README file for VMD 1.8.1

What is VMD?            See also
  VMD is designed for the visualization and analysis of biological
systems such as proteins, nucleic acids, lipid bilayer assemblies,
etc.  It may be used to view more general molecules, as VMD can read
standard Protein Data Bank (PDB) files and display the contained
structure.  VMD provides a wide variety of methods for rendering and
coloring molecule.  VMD can be used to animate and analyze the trajectory 
of molecular dynamics (MD) simulations, and can interactively manipulate
molecules being simulated on remote computers (Interactive MD).

VMD has many features, which include:
  o No limit on the number of molecules, atoms, residues or
    number of animation frames, except available memory.

  o Many molecular rendering and coloring methods.

  o Extensive atom selection language with boolean and algebraic operators, 
    regular expressions, distance based seelections, and more.

  o Extensive graphical and text interfaces to Tcl, Tk, and Python 
    to provide powerful scripting and analysis capabilities.

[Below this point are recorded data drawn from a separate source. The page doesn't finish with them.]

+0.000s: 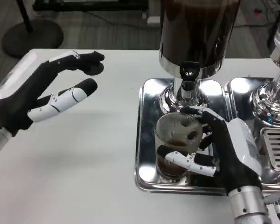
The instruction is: Grasp the cup under the faucet to collect the drink, then remove the cup.
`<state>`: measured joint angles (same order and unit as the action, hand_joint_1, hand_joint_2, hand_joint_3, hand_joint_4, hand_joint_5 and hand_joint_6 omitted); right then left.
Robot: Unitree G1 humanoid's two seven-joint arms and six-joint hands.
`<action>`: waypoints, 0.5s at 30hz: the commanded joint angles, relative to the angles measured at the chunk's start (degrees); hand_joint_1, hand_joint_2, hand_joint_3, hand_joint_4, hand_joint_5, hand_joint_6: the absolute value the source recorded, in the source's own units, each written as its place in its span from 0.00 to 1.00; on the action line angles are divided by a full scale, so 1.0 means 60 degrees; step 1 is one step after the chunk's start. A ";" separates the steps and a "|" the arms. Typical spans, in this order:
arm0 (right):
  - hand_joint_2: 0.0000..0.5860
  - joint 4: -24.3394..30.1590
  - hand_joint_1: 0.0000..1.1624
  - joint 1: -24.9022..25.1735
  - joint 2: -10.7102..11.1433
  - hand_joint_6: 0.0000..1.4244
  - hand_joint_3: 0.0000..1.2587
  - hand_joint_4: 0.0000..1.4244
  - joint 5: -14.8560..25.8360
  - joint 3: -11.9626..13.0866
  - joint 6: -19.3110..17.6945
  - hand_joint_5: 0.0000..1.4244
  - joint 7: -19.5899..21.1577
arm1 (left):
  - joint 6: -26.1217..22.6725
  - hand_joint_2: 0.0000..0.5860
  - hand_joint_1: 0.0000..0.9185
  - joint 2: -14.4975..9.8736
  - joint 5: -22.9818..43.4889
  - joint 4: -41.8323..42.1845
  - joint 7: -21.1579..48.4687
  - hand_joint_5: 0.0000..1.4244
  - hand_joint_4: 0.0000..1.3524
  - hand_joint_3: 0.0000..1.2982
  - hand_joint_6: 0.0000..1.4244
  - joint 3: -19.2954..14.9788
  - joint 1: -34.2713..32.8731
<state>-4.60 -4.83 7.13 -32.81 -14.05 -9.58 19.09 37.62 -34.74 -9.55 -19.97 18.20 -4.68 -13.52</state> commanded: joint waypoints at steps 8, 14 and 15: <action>0.32 0.0078 0.69 -0.0226 -0.0096 0.62 0.39 0.41 -0.0194 -0.0026 -0.0520 0.54 0.0846 | -0.0028 0.31 0.00 -0.0098 0.0112 -0.0118 0.0125 0.21 0.21 0.21 0.19 0.0098 0.0018; 0.32 0.0368 0.69 -0.0410 -0.0081 0.65 0.40 0.43 -0.0290 0.0081 -0.0557 0.56 0.1160 | 0.0060 0.30 0.00 -0.0095 0.0106 -0.0192 0.0181 0.21 0.21 0.21 0.19 0.0213 -0.0025; 0.32 0.0419 0.69 -0.0438 -0.0075 0.66 0.40 0.43 -0.0305 0.0099 -0.0546 0.56 0.1181 | 0.0074 0.30 0.00 -0.0086 0.0116 -0.0201 0.0205 0.21 0.21 0.21 0.19 0.0239 -0.0027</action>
<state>-4.42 -7.36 7.03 -34.55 -14.15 -10.83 24.06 37.64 -34.74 -9.42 -20.55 18.66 -3.72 -13.54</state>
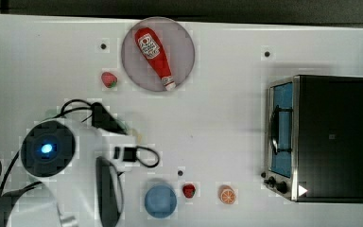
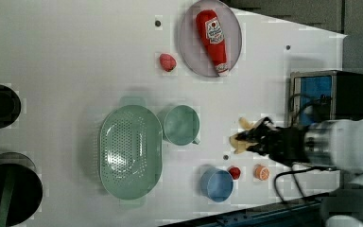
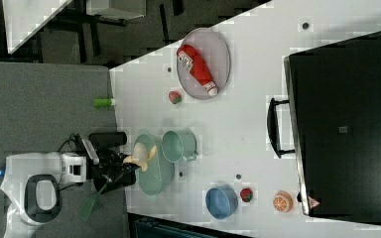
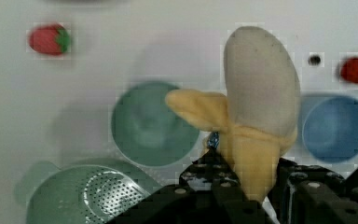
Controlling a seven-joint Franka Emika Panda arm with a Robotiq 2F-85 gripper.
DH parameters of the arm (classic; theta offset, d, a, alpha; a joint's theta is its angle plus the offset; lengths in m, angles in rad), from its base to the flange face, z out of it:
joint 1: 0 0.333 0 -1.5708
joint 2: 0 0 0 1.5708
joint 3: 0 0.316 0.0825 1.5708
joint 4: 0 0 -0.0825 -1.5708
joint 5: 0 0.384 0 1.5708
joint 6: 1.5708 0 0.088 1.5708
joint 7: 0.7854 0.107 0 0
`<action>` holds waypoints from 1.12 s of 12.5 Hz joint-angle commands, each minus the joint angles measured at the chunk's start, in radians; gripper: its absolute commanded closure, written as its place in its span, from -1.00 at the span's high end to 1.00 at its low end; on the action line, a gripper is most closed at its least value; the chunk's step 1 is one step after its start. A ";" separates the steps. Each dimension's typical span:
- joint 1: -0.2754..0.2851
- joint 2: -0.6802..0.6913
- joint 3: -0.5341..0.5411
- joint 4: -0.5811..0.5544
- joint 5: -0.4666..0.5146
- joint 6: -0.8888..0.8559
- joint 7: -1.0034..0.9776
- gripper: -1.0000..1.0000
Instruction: Pick Banana and place it in mug.
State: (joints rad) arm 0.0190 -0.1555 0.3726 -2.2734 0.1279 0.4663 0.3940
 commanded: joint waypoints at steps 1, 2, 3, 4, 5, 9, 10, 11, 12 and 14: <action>0.010 0.061 0.074 0.014 -0.011 0.124 0.272 -0.46; 0.010 0.101 0.095 0.013 -0.013 0.155 0.328 -0.46; 0.010 0.144 0.109 0.012 -0.020 0.187 0.367 -0.46; 0.010 0.186 0.114 0.012 -0.036 0.214 0.398 -0.46; 0.010 0.223 0.115 0.013 -0.071 0.229 0.422 -0.46; 0.010 0.341 0.113 0.001 -0.147 0.365 0.474 -0.46; 0.010 0.364 0.110 -0.008 -0.154 0.390 0.491 -0.46; 0.010 0.379 0.109 -0.016 -0.168 0.424 0.494 -0.40; 0.010 0.387 0.107 -0.022 -0.176 0.450 0.498 -0.21; 0.010 0.385 0.107 -0.028 -0.177 0.462 0.501 0.24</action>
State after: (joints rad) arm 0.0241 0.2288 0.4763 -2.3281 -0.0317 0.8818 0.8057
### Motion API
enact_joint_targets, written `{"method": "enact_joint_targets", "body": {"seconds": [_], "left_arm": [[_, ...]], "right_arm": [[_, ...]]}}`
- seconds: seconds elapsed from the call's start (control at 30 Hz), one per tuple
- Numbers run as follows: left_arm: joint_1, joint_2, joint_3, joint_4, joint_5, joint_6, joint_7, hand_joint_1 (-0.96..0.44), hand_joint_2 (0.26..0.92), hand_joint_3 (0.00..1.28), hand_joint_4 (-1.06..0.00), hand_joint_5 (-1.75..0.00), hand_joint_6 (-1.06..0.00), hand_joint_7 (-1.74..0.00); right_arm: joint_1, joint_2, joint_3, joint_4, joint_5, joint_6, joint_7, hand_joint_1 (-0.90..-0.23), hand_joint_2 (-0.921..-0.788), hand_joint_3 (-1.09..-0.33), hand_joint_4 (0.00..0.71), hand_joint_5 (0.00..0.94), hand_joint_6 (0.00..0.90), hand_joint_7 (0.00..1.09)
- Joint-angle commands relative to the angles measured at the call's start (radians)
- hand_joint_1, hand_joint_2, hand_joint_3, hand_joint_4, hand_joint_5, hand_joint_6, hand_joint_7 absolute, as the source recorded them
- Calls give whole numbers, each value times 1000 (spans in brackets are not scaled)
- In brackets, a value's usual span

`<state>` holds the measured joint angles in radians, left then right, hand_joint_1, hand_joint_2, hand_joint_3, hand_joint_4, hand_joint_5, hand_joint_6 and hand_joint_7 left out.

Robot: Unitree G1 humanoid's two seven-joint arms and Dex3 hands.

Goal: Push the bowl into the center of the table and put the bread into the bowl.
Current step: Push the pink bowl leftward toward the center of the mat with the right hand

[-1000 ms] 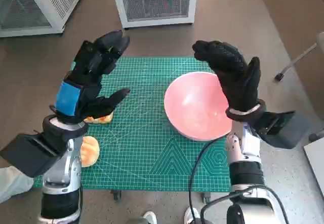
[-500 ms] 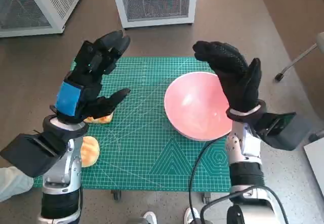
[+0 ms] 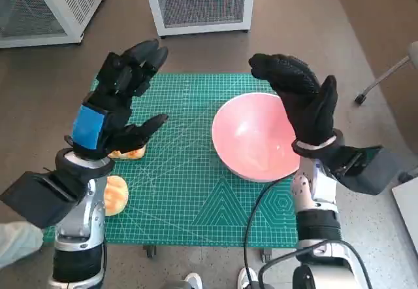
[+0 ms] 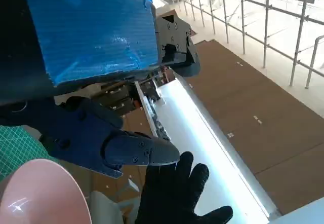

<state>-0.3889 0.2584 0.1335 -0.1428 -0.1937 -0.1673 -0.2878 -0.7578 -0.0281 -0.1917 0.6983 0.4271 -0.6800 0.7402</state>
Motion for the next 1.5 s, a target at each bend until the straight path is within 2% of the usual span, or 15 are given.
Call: {"method": "enact_joint_targets", "body": {"seconds": [0.03, 0.13, 0.27, 0.6, 0.8, 1.0, 1.13, 1.27, 1.5], "left_arm": [[10, 0, 0, -21, 2, 6, 6, -481, 921, 273, -382, -5, -106, -611], [13, 0, 1, -20, 0, 6, 6, -480, 921, 272, -382, -5, -105, -612], [18, -3, 1, -23, -1, 7, 7, -477, 921, 272, -382, -5, -104, -613], [21, -4, 1, -21, 4, 3, 15, -479, 921, 280, -379, -3, -100, -614], [18, -2, -6, -33, 20, 7, 27, -477, 921, 281, -379, -2, -100, -613], [22, 0, -7, -40, 37, 0, 33, -479, 921, 285, -379, -2, -98, -612], [26, -1, -7, -34, 44, -8, 35, -476, 921, 292, -379, -2, -95, -610], [33, -3, -7, -34, 49, -13, 36, -476, 921, 297, -378, -2, -93, -610], [42, -6, -9, -34, 55, -22, 37, -477, 921, 305, -373, 0, -89, -611]], "right_arm": [[15, -24, -17, 21, 10, 22, 10, -442, -921, -414, 377, 1, 582, 1], [-1, -43, -38, 62, 19, 20, 17, -432, -921, -429, 365, 0, 574, 0], [-26, -69, -73, 155, 9, -3, -1, -422, -921, -449, 356, 0, 558, 0], [-65, -139, -113, 368, -90, -45, -187, -411, -921, -478, 352, 2, 508, 0], [-82, -190, -124, 479, -133, -18, -269, -383, -921, -483, 360, 5, 511, 4], [-78, -231, -126, 552, -169, 21, -338, -372, -921, -479, 364, 5, 520, 8], [-70, -240, -127, 577, -188, 56, -379, -374, -921, -472, 363, 4, 528, 11], [-60, -234, -125, 592, -200, 85, -413, -376, -921, -467, 365, 4, 538, 16], [-45, -214, -135, 610, -205, 147, -423, -345, -921, -473, 373, 6, 546, 18]]}}
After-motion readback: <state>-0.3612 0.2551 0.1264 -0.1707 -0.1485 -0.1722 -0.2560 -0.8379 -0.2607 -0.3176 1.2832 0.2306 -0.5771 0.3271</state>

  o Stereoscopic display with shutter glasses, autostereoscopic flat panels,
    anaglyph stereo glasses, and side-by-side stereo viewing.

  o 3-D interactive control through the use of joysticks, Spaceballs,
    haptic devices and other advanced input devices, with support for
    Virtual Reality Peripheral Network (VRPN).

  o An extensible plugin-based file loading system with support for
    popular formats such as AMBER, CHARMM, Gromacs, NAMD, PDB, X-PLOR,
    and others.  Automatic conversion is supported through the use of Babel. 

  o Export displayed scene to many popular file formats including POV-Ray, 
    Raster3D, Renderman, Tachyon, and STL or VRML2 files for 3-D printing.

  o Perform interactive molecular dynamics (IMD) simulations using 
    NAMD, Protomol, or other programs as simulation back-ends.    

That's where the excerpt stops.